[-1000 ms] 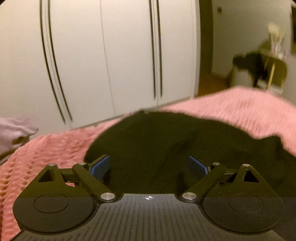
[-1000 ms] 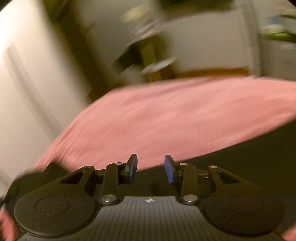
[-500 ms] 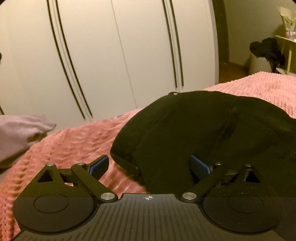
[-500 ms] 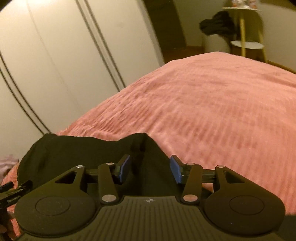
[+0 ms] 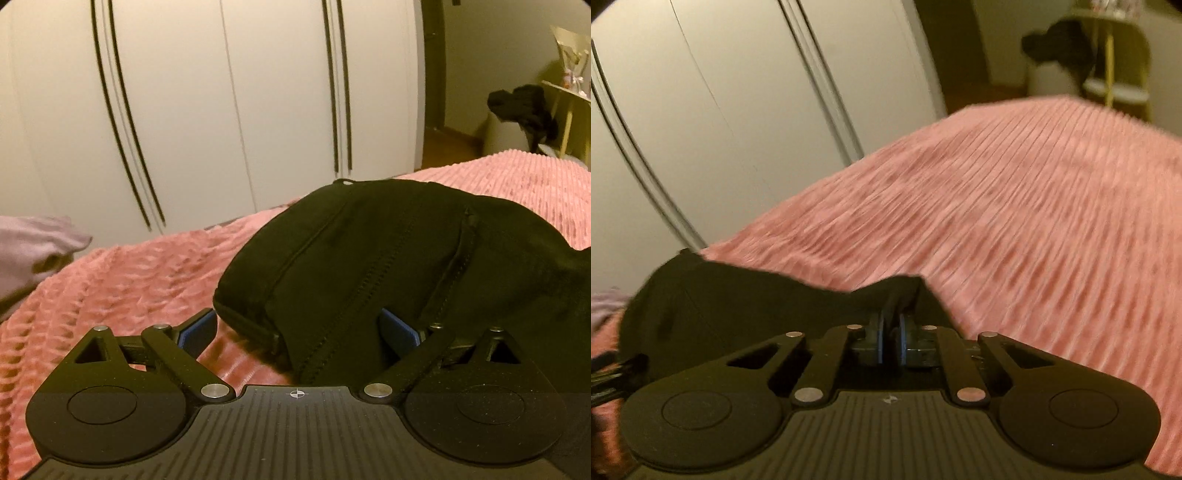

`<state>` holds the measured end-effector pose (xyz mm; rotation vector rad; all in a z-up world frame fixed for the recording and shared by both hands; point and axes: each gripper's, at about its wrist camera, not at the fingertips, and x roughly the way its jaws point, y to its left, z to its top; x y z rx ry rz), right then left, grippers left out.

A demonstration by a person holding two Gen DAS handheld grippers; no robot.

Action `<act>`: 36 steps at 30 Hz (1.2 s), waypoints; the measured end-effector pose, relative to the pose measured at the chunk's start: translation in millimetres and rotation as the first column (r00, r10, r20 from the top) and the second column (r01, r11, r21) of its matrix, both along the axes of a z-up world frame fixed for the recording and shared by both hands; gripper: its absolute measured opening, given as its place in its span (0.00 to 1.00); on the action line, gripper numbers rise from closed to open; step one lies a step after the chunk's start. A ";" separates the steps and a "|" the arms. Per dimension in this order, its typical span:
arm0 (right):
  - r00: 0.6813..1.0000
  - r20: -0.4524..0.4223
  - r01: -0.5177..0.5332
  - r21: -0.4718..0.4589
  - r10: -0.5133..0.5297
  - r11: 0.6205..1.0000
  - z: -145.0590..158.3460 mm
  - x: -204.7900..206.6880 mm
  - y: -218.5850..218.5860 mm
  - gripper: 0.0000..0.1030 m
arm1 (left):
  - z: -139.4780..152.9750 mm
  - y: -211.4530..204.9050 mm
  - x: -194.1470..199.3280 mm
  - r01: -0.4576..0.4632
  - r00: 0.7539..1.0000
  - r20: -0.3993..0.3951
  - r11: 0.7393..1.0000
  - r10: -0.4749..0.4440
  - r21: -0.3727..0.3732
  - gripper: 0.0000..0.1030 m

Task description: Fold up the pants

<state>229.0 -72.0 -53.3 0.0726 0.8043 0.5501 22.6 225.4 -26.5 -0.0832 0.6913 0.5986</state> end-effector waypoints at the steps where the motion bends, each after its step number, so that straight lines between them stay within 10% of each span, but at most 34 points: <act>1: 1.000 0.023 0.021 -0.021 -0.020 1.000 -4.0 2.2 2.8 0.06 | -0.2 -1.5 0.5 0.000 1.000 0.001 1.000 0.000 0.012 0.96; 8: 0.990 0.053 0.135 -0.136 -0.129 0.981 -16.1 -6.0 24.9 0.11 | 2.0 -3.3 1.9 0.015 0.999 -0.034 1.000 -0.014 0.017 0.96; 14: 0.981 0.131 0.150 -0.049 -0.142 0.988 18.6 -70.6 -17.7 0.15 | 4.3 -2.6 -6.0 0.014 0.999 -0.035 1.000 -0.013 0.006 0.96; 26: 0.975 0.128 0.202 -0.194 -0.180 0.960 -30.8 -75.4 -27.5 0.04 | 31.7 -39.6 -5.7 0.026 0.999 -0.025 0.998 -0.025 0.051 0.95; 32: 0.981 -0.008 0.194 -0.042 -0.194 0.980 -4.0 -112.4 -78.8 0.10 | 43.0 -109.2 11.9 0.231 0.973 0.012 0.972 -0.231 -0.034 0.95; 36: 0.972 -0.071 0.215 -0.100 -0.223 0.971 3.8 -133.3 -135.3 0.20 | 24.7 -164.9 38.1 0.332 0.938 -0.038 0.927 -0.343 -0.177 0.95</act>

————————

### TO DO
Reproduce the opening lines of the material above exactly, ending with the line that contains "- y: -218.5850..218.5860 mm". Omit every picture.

### RESULT
[-1000 ms] 
[-1000 ms] 
[-500 ms] 
[-500 ms] 
[+0 ms] 

`<state>` holds the measured end-effector pose (xyz mm; rotation vector rad; all in a z-up world frame fixed for the recording and shared by both hands; point and axes: each gripper's, at about its wrist camera, not at the fingertips, and x roughly the way its jaws point, y to its left, z to its top; x y z rx ry rz), right then left, grippers left out.

A demonstration by a person holding two Gen DAS handheld grippers; no robot.

Action `<act>`: 36 steps at 30 Hz (1.2 s), waypoints; the measured end-effector pose, relative to the pose measured at the chunk's start: translation in millimetres and rotation as the first column (r00, r10, r20 from the top) and the second column (r01, r11, r21) of its matrix, both along the axes of a z-up world frame fixed for the recording and shared by both hands; gripper: its absolute measured opening, given as its place in its span (0.00 to 1.00); on the action line, gripper numbers rise from closed to open; step one lies a step after the chunk's start. A ";" separates the steps and a "|" the arms. Per dimension in this order, its typical span:
arm0 (right):
  - r00: 0.6813..1.0000
  - r20: -0.4524..0.4223
  - r01: -0.5177..0.5332
  - r21: -0.4718..0.4589
  - r10: -0.5133..0.5297
  - r11: 0.6205..1.0000
  - z: -145.0590..158.3460 mm
  - x: -204.7900..206.6880 mm
  - y: -218.5850..218.5860 mm

There is no more to add to the answer.